### What to produce
Please tally the lines of the listing that follows where the word "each" appears, and reply with the number only.

### Data extract
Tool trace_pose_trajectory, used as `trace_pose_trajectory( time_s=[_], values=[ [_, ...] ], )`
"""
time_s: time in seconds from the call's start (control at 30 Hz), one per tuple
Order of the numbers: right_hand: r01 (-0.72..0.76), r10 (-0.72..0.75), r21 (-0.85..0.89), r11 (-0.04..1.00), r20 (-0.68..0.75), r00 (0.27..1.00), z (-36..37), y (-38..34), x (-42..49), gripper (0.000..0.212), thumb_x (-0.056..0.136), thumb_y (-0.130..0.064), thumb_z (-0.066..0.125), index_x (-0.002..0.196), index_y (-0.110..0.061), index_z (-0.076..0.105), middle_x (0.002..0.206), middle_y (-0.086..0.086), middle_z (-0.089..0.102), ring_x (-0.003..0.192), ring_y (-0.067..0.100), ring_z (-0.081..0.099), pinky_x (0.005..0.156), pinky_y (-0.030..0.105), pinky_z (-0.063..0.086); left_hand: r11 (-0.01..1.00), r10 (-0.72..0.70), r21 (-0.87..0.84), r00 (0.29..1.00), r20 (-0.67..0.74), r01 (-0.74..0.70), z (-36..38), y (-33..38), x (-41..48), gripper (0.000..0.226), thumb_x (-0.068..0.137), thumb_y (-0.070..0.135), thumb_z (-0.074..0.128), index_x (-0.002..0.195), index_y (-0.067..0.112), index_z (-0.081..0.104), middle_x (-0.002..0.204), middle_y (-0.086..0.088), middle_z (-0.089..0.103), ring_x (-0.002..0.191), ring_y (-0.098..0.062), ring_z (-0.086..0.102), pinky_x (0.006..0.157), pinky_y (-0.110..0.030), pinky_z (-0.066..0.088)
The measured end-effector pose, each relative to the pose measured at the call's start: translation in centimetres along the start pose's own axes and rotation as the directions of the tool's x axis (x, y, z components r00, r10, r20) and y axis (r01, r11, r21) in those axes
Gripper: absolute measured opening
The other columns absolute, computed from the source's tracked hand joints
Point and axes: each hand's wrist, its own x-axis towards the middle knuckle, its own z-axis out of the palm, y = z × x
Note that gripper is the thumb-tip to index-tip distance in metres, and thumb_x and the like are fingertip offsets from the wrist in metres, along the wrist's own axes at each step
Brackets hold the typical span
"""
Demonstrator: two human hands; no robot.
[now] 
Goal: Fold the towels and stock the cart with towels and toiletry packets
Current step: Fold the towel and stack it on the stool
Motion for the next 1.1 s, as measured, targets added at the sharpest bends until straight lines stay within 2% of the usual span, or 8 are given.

### Exercise answer
3